» Exercise
Leave the pictures out and restate every line below exactly.

Collected data section start

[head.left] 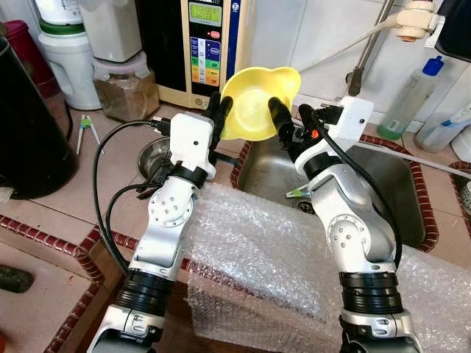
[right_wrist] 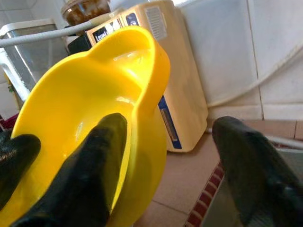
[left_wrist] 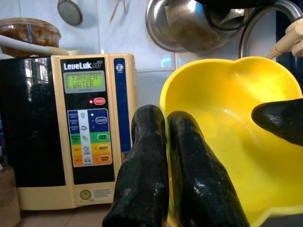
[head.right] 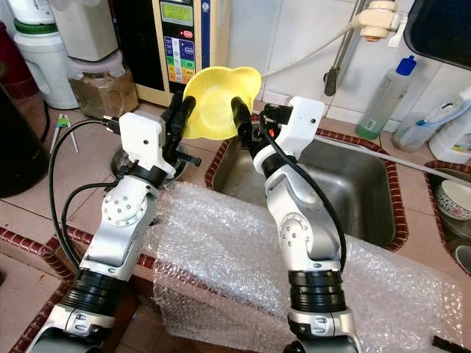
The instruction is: Kitchen organization
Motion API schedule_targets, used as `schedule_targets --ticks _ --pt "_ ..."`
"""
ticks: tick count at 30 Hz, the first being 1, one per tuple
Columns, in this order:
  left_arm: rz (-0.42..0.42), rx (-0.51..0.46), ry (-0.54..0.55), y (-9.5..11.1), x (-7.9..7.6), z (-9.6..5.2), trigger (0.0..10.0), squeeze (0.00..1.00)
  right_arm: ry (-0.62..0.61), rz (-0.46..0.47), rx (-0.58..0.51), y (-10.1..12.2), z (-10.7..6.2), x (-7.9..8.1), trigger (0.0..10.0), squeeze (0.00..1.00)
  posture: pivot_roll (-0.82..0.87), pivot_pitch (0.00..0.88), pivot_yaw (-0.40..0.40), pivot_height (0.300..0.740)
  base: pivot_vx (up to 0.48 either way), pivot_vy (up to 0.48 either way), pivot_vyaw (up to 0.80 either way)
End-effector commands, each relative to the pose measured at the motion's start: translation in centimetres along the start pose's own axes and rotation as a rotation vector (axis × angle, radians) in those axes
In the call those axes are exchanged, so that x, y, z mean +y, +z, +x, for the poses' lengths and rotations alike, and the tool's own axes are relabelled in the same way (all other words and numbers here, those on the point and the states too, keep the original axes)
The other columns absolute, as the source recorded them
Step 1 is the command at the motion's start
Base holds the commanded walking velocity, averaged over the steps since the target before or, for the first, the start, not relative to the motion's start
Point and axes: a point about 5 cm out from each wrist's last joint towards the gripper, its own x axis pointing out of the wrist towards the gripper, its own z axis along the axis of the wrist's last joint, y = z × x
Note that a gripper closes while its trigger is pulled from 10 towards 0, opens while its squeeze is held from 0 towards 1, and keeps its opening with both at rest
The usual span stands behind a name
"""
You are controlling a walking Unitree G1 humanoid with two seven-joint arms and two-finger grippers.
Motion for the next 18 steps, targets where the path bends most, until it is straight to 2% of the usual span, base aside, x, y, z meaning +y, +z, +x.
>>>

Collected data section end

» Expected answer
[head.left] 
[right_wrist] 
[left_wrist] 
[head.right] 
The instruction is: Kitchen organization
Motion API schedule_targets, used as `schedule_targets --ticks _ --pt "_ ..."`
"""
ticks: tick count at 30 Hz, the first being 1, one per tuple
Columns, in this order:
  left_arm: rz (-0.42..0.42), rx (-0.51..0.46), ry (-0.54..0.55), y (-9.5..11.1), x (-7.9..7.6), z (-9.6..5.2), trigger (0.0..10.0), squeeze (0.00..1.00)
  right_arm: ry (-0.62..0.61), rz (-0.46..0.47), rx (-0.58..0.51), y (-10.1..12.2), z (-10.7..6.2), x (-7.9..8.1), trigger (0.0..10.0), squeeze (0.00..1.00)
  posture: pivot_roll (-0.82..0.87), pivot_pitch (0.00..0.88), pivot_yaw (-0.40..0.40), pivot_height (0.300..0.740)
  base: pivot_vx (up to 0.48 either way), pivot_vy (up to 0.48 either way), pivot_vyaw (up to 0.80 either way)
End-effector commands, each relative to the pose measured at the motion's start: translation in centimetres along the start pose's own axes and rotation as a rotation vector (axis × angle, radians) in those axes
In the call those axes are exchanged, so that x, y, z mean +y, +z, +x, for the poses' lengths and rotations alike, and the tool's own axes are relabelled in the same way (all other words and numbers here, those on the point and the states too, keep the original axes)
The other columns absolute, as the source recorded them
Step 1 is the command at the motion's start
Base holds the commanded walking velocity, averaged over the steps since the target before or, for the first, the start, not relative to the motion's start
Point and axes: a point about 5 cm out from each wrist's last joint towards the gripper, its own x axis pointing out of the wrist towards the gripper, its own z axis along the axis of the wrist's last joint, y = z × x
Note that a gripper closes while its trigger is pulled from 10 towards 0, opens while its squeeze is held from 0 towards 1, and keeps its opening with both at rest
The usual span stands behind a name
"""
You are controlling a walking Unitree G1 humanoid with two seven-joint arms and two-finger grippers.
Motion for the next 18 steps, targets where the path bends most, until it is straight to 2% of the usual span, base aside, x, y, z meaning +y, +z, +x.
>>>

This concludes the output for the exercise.